## DATASET EXCERPTS
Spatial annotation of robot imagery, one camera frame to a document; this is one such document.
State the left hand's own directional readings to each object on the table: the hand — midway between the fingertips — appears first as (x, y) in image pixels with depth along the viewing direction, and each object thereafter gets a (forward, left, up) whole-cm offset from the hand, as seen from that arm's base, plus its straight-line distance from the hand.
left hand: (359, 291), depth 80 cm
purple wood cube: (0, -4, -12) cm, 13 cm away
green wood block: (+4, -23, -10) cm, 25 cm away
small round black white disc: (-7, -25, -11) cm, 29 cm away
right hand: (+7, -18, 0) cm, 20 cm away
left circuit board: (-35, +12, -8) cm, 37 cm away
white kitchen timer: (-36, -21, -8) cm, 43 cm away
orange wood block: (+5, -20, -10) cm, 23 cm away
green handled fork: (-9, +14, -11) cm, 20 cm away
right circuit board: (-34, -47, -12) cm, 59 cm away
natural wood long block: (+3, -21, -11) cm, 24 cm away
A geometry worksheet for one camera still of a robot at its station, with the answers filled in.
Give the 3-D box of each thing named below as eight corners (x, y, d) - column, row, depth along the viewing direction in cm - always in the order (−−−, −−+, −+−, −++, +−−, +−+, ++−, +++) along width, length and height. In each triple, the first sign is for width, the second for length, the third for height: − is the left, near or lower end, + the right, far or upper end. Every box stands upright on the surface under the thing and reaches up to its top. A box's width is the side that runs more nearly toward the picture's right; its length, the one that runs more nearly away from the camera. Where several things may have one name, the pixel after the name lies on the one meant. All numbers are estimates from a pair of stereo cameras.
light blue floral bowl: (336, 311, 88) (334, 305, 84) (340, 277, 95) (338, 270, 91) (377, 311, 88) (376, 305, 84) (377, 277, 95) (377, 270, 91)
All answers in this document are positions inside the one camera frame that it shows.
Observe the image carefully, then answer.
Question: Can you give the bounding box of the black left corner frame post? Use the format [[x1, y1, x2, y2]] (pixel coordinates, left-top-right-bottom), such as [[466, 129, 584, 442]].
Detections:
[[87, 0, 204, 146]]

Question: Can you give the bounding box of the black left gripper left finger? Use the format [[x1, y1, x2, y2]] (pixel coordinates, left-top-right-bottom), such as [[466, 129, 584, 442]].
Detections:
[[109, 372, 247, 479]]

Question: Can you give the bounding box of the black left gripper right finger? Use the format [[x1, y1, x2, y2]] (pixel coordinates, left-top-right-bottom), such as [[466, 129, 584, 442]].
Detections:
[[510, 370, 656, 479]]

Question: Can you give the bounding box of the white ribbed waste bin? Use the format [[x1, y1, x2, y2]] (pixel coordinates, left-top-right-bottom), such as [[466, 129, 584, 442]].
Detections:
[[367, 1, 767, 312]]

## TASK BRIEF
Lines from the first one above through the line containing "A geometry worksheet" are to be retyped exactly, both included, and nothing more.

## EXERCISE ANSWER
Spatial annotation of robot imagery, one camera frame to a document; this is one such document.
State the left hand's own directional readings to each object on the table: the hand — midway between the fingertips — appears first as (x, y) in image pixels with depth along the viewing direction, and each object thereafter gets a (forward, left, up) whole-cm offset from the hand, as seen from that arm's base, plus its straight-line distance from the hand.
left hand: (359, 291), depth 80 cm
purple wood cube: (0, -4, -12) cm, 13 cm away
green wood block: (+4, -23, -10) cm, 25 cm away
small round black white disc: (-7, -25, -11) cm, 29 cm away
right hand: (+7, -18, 0) cm, 20 cm away
left circuit board: (-35, +12, -8) cm, 37 cm away
white kitchen timer: (-36, -21, -8) cm, 43 cm away
orange wood block: (+5, -20, -10) cm, 23 cm away
green handled fork: (-9, +14, -11) cm, 20 cm away
right circuit board: (-34, -47, -12) cm, 59 cm away
natural wood long block: (+3, -21, -11) cm, 24 cm away
A geometry worksheet for one camera still of a robot at its station, with the answers filled in.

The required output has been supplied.